**What the task asks**:
Restate word for word the lines of the material below, from the line with "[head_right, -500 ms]" to the line with "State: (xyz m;", both lines included, and no others.

**Exercise data**:
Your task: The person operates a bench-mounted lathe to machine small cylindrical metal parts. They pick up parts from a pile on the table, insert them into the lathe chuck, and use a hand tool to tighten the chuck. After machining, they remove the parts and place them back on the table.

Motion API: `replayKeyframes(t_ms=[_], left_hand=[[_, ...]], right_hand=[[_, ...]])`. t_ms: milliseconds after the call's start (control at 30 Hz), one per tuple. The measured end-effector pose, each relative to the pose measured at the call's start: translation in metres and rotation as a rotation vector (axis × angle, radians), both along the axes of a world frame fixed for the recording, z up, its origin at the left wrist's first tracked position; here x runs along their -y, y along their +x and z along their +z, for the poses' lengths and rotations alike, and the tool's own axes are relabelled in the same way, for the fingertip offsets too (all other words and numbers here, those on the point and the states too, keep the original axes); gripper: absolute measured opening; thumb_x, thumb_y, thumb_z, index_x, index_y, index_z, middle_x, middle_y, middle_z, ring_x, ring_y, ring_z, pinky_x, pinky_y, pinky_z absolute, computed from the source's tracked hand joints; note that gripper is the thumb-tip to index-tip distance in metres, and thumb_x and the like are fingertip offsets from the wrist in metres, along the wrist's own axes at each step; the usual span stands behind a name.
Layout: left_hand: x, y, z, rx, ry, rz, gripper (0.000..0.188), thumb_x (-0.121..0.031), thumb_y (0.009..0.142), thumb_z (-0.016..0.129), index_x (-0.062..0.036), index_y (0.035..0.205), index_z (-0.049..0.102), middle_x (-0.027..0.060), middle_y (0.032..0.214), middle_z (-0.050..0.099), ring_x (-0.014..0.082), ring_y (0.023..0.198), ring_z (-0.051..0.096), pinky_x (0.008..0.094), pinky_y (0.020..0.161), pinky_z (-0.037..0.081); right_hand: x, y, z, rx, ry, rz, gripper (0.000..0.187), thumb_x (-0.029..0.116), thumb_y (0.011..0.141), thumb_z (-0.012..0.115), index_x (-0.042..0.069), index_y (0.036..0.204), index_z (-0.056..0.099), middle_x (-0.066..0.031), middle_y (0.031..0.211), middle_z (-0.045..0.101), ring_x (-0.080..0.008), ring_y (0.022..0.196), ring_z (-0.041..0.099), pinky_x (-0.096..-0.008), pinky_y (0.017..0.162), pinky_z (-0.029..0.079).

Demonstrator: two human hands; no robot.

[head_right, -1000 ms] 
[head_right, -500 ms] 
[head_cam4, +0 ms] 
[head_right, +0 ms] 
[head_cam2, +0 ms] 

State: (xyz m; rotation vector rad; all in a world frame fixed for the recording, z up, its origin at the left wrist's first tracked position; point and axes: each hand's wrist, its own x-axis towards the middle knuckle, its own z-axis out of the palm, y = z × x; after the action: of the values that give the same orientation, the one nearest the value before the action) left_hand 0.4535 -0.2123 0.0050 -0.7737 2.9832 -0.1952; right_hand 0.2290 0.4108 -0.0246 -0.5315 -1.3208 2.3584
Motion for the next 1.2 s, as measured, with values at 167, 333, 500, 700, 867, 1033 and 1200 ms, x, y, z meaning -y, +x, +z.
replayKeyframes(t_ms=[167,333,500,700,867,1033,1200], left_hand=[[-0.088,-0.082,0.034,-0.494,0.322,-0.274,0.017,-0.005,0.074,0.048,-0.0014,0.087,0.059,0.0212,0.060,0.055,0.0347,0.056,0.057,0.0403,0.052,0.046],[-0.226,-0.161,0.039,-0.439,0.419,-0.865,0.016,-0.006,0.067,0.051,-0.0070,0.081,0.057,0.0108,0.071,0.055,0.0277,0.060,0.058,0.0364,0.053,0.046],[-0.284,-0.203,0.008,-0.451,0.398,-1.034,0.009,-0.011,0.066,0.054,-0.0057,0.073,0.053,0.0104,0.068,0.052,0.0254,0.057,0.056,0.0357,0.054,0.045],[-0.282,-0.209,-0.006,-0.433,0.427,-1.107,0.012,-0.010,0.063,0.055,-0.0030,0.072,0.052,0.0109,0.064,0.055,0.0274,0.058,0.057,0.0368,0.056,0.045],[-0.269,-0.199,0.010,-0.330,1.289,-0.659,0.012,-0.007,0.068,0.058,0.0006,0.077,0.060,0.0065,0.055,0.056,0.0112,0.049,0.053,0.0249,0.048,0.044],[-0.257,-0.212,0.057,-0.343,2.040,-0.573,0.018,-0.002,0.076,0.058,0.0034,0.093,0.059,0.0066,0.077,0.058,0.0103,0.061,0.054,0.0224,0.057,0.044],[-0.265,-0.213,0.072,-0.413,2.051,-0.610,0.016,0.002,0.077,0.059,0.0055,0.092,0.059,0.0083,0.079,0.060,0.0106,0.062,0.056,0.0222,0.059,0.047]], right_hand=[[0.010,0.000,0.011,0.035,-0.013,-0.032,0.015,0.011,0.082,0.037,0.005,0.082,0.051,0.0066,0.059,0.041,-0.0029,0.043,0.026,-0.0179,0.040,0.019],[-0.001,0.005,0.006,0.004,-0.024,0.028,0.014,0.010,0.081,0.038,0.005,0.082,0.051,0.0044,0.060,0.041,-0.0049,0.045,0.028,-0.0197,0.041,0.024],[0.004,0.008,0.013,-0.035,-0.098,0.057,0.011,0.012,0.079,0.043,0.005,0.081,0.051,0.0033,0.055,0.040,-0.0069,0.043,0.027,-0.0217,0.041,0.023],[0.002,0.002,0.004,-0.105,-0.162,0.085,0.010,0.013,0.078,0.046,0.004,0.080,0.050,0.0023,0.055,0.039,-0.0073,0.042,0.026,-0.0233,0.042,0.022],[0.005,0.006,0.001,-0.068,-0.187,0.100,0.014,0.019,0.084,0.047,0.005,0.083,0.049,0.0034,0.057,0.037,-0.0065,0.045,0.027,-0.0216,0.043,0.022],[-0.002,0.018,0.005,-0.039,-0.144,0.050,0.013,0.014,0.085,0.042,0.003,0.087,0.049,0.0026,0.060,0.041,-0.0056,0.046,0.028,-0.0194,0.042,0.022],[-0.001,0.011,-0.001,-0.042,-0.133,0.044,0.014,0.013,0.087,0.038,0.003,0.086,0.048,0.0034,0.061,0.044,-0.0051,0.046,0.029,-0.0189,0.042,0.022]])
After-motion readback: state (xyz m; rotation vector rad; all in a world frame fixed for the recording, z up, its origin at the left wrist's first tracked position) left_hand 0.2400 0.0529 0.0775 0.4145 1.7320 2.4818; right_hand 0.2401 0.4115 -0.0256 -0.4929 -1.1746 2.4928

**Answer box**:
[head_right, -500 ms] 
[head_cam4, +0 ms] 
[head_right, +0 ms] 
[head_cam2, +0 ms] 

State: (xyz m; rotation vector rad; all in a world frame fixed for the recording, z up, its origin at the left wrist's first tracked position; point and axes: each hand's wrist, its own x-axis towards the middle knuckle, its own z-axis out of the palm, y = z × x; after the action: of the values that give the same orientation, the one nearest the value before the action) left_hand 0.4535 -0.2123 0.0050 -0.7737 2.9832 -0.1952; right_hand 0.2290 0.4108 -0.0246 -0.5315 -1.3208 2.3584

That wraps up the exercise.